§ **Problem statement**:
What you give back should be exactly the lines from the one with "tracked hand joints" through the final line of the material, pictures removed; please add nothing.

§ **Material shown**:

▬▬▬

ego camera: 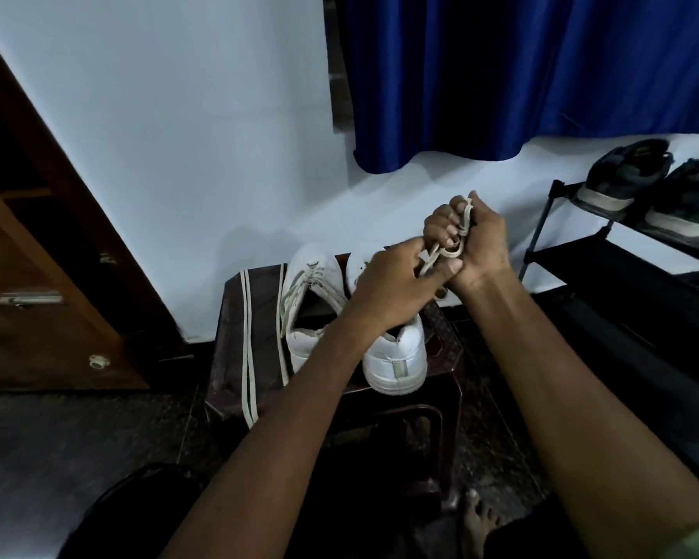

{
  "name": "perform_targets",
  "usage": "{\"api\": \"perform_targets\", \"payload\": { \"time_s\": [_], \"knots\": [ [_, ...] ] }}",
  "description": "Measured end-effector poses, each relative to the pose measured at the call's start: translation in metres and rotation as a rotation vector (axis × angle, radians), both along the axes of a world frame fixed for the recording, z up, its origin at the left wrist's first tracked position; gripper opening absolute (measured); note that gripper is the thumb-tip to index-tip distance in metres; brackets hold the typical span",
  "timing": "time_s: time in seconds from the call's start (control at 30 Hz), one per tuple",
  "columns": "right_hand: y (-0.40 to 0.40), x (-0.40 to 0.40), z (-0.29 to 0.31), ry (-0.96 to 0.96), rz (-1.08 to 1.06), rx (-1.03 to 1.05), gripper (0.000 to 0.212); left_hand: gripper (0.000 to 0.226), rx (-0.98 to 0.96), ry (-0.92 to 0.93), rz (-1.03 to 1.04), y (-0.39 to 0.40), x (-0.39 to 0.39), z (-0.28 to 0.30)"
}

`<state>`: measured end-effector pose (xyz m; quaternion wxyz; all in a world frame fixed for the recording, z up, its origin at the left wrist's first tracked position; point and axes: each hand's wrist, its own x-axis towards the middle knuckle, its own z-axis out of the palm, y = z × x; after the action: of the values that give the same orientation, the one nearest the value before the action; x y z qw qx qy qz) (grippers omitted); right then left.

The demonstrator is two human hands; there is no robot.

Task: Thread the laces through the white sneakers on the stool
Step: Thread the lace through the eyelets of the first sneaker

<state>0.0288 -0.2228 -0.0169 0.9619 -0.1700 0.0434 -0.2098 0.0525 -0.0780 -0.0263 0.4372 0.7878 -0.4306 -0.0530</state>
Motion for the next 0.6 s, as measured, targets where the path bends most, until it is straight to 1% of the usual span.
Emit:
{"api": "perform_targets", "payload": {
  "time_s": [0.03, 0.1, 0.17, 0.2, 0.23, 0.3, 0.37, 0.4, 0.43, 0.47, 0.5, 0.53, 0.57, 0.6],
  "knots": [
    [-0.002, 0.000, 0.000, 0.076, -0.074, -0.059, 0.046, 0.027, -0.038, 0.013, 0.019, -0.001, 0.001, -0.001],
    [-0.001, 0.002, -0.002, 0.285, -0.234, -0.253, 0.044, 0.019, -0.087, -0.057, 0.120, 0.000, 0.004, -0.001],
    [0.007, 0.003, -0.007, 0.463, -0.294, -0.427, 0.040, 0.014, -0.135, -0.077, 0.190, 0.000, 0.009, 0.002],
    [0.012, 0.004, -0.011, 0.491, -0.249, -0.467, 0.040, 0.012, -0.152, -0.089, 0.218, 0.000, 0.011, 0.003],
    [0.019, 0.004, -0.014, 0.478, -0.167, -0.483, 0.041, 0.012, -0.155, -0.127, 0.242, -0.002, 0.012, 0.004],
    [0.034, 0.000, -0.016, 0.416, 0.005, -0.494, 0.051, 0.017, -0.083, -0.244, 0.295, -0.010, 0.013, 0.001],
    [0.036, -0.003, -0.018, 0.419, 0.086, -0.518, 0.063, 0.024, -0.001, -0.270, 0.321, -0.020, 0.009, -0.003],
    [0.035, -0.003, -0.019, 0.425, 0.084, -0.525, 0.061, 0.025, 0.008, -0.266, 0.311, -0.023, 0.008, -0.006],
    [0.034, 0.000, -0.021, 0.445, 0.039, -0.545, 0.054, 0.023, 0.017, -0.267, 0.281, -0.027, 0.009, -0.010],
    [0.030, 0.004, -0.025, 0.478, -0.029, -0.551, 0.046, 0.020, 0.066, -0.299, 0.238, -0.028, 0.010, -0.013],
    [0.025, 0.007, -0.028, 0.532, -0.101, -0.567, 0.040, 0.021, 0.148, -0.376, 0.198, -0.027, 0.012, -0.016],
    [0.020, 0.011, -0.032, 0.598, -0.177, -0.585, 0.035, 0.026, 0.235, -0.448, 0.146, -0.024, 0.017, -0.017],
    [0.016, 0.013, -0.036, 0.662, -0.257, -0.619, 0.030, 0.032, 0.279, -0.450, 0.084, -0.019, 0.023, -0.016],
    [0.012, 0.015, -0.041, 0.713, -0.335, -0.673, 0.027, 0.039, 0.282, -0.392, 0.031, -0.014, 0.029, -0.013]
  ]
}}
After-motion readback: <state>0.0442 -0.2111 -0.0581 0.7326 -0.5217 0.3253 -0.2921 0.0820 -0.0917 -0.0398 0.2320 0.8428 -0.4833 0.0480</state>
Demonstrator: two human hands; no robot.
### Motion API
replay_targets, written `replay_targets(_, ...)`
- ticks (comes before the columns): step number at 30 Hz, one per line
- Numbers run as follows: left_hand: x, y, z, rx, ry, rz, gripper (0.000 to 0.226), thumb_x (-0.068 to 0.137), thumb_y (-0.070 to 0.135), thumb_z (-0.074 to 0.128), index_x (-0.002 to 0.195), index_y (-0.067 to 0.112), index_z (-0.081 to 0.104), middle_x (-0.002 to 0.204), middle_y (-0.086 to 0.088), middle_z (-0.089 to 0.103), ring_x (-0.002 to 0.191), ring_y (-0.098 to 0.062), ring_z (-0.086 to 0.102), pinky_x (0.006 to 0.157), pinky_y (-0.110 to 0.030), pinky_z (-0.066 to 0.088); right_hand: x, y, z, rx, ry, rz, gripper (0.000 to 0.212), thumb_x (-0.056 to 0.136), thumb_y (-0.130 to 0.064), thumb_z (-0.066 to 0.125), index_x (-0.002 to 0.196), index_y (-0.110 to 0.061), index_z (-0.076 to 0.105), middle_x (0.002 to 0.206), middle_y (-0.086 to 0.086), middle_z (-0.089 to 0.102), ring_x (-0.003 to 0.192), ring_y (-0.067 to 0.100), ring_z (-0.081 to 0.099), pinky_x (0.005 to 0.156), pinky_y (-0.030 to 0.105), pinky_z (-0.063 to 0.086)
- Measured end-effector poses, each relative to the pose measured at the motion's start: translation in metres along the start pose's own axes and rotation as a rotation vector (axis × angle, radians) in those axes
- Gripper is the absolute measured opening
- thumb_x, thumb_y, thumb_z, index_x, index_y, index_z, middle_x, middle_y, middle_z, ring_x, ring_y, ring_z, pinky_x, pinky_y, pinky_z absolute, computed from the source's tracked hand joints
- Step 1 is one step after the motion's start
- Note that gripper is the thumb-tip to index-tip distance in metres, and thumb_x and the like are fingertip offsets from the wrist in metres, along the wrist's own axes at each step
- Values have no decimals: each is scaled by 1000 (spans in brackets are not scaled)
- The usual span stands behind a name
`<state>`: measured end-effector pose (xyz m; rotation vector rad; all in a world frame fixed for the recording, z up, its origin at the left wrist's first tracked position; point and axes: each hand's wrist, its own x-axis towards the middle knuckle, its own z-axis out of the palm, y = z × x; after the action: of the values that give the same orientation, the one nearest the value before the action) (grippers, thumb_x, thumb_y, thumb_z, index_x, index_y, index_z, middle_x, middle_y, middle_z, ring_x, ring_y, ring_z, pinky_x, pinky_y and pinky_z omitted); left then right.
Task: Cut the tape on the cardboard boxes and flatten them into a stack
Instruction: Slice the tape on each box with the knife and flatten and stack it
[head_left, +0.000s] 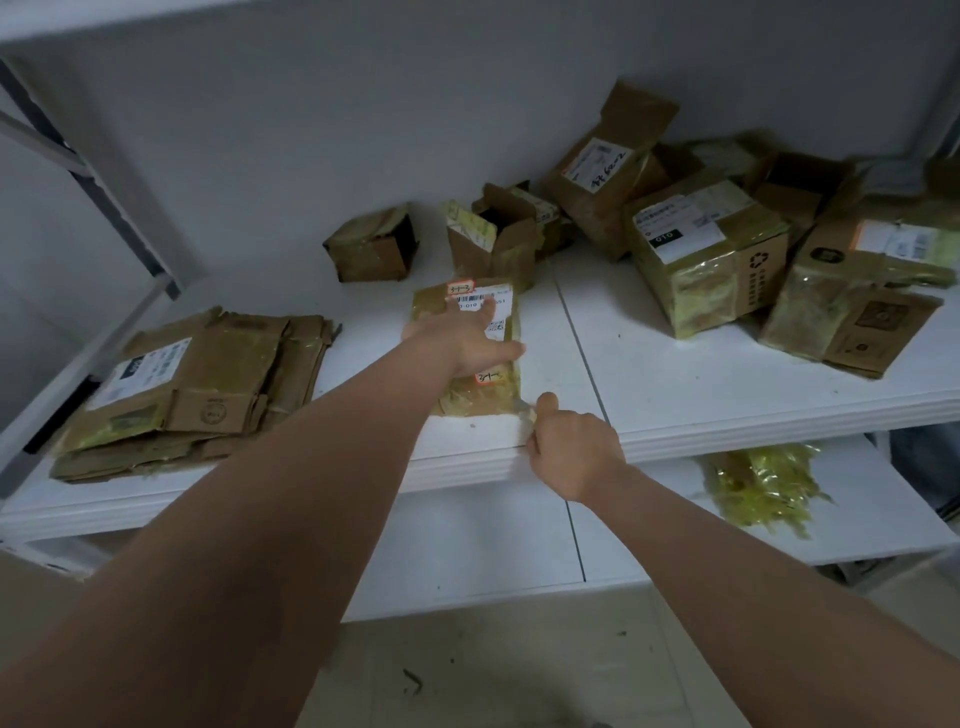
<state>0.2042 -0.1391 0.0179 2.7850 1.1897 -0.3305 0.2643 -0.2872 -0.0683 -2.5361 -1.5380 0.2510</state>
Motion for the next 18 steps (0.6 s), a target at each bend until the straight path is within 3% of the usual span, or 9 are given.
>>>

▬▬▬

§ **Exercise result**:
- thumb_x, thumb_y, thumb_z, index_x, index_y, index_z, middle_x, middle_y, middle_z, ring_x, ring_y, ring_z, pinky_x, pinky_y, pinky_z absolute, computed from the source's tracked hand joints
- Step 1 is one step after the motion's start
- Note that gripper is the thumb-tip to index-tip distance in metres, and thumb_x and the like are fingertip offsets from the wrist in metres, along the wrist's own axes at each step
- Values have no decimals: each is scaled by 1000 (spans in brackets are not scaled)
- The usual span stands behind a name
`<state>`: measured end-effector pose (xyz m; rotation vector rad; all in a world frame fixed for the recording, z up, its origin at the left wrist's first tracked position; point and axes: each hand's wrist, its own x-axis towards the middle knuckle, its own z-axis out of the palm, y = z × x; after the action: of the values that give the same orientation, the one nearest the value before the action) (grippers, thumb_x, thumb_y, thumb_z, index_x, index_y, index_z, middle_x, middle_y, middle_z, ring_x, ring_y, ring_z, pinky_x, pinky_y and pinky_z omitted); left then right.
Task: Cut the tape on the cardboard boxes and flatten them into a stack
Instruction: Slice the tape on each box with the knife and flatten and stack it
[head_left, +0.000s] 
<state>0.2042 -0.1391 0.0179 2.7850 1.1897 -0.3305 0.2643 -0.2872 -0.0683 -2.5361 -1.5380 0.2510</state>
Motion for the next 18 steps (0.6 s), a target at each bend until the straight path is within 3% of the usual span, or 9 are given.
>>>

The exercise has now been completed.